Data were collected on all prisoners who entered the shock incarceration program from the fall of 1987 by the fall of 1988. Thus, although the program was not random, there are no questions in this context concerning the reliability if the data collected.
The procedure utilise to assemble the research model was not randomized in character. Rather, the researchers collected data on all eligible prisoners first-class honours degree in the spring of 1988 until data had either been collected on 100 prisoners in a designated sample group or until oneyear had elapsed, which ever occurred first. Certainly, this procedure was efficient; however, it does erect some methodological questions concerning reliability.
The researchers also noted that, while IQ was a factor that explained some of the variations of adjustment in orbit 2, that it was not a factor in Study 1. In actual fact, however, IQ was not considered as an intervening changeable in Study 1, although an education variable was considered. Education, however, is not ineluctably compatible with IQ.
Intervening variables considered in the analyses of the data in Study 1 included succession, years of formal education, race, sentence length, and age at first arrest. These intervening variables were useful in evaluating the performance of prisoners from the four sample groups. One intervening variable that would switch likely been useful that was not considered in Study 1 was offense type.
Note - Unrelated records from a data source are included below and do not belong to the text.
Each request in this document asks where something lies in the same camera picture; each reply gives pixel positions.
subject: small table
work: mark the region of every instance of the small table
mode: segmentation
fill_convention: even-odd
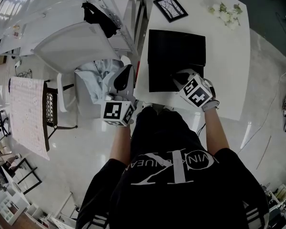
[[[218,114],[220,117],[239,120],[245,101],[250,66],[250,29],[246,5],[238,0],[177,1],[189,15],[172,23],[169,23],[160,10],[153,5],[134,96],[146,103],[198,111],[173,92],[149,92],[147,55],[150,29],[202,35],[205,36],[206,42],[204,77],[214,84],[216,98],[220,101]],[[239,16],[240,26],[234,31],[207,10],[209,6],[221,2],[228,8],[239,4],[243,10]]]
[[[74,85],[65,86],[66,90]],[[49,160],[49,138],[57,129],[57,89],[43,80],[12,77],[10,81],[10,125],[13,138],[30,151]],[[47,126],[54,131],[48,136]]]

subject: black t-shirt
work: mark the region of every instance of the black t-shirt
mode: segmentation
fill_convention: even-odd
[[[257,229],[268,204],[238,156],[215,156],[191,132],[158,132],[129,166],[110,159],[93,178],[76,229],[108,215],[115,228]]]

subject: white chair
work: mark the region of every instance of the white chair
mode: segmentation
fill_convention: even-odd
[[[66,103],[64,99],[62,85],[64,74],[74,74],[77,67],[95,60],[121,60],[99,24],[87,22],[74,24],[57,31],[44,39],[32,52],[58,72],[58,102],[62,112],[67,112],[68,107],[75,101],[73,98]],[[101,105],[92,103],[84,81],[77,74],[74,75],[75,96],[80,114],[84,117],[100,118]]]

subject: white tile floor
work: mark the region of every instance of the white tile floor
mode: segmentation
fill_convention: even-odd
[[[23,57],[22,66],[17,71],[28,69],[32,69],[33,78],[44,80],[56,78],[56,73],[34,56]],[[286,72],[286,58],[265,39],[251,31],[251,65],[241,119],[233,121],[221,118],[230,147],[235,152],[238,153],[240,147],[262,126],[275,96],[278,79],[284,72]],[[6,65],[0,66],[0,108],[6,108],[7,112],[8,79],[14,75],[14,60],[9,58]],[[257,180],[263,185],[270,183],[270,188],[276,188],[282,182],[286,182],[286,133],[282,129],[281,114],[281,104],[285,94],[286,76],[282,78],[265,125],[239,153],[239,157]],[[203,114],[177,111],[193,130],[199,129],[204,124]],[[59,113],[60,125],[73,126],[76,119],[75,110],[71,113]],[[74,130],[58,130],[51,137],[48,152],[50,161],[30,154],[12,138],[8,140],[7,144],[15,153],[26,156],[33,167],[38,167],[36,173],[42,184],[29,192],[27,198],[46,212],[56,211],[69,191],[73,193],[74,203],[80,205],[91,179],[108,160],[114,127],[102,125],[99,119],[89,120],[80,116],[78,116],[78,127]],[[270,136],[267,151],[260,163]],[[204,130],[200,139],[205,146]]]

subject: black shirt sleeve
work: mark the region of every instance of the black shirt sleeve
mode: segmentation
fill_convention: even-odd
[[[251,215],[256,214],[258,210],[258,217],[261,219],[262,224],[263,222],[267,224],[267,221],[264,221],[264,215],[269,213],[266,195],[258,181],[244,166],[237,154],[229,148],[224,148],[219,150],[214,157],[231,179],[231,185],[233,186],[231,189],[237,189],[238,195],[246,204],[245,211],[248,223],[252,220],[250,219]]]
[[[95,215],[104,215],[109,211],[111,195],[125,168],[126,165],[121,161],[109,159],[94,176],[77,217],[76,229],[92,221]]]
The researchers appear to have missed the point of their findings. turn they acknowledge that controlling for the train of supervision eliminates any significant differences between shock incarceration parolees and the other three sample groups, they continue to emphasize that such differences do exist when the level of supervision is not considered. That approach is about the same as contending that humans should base their behavior on the fact that they would louse up in the air if graveness were not present. As gravity is present, ho
Order your essay at Orderessay and get a 100% original and high-quality custom paper within the required time frame.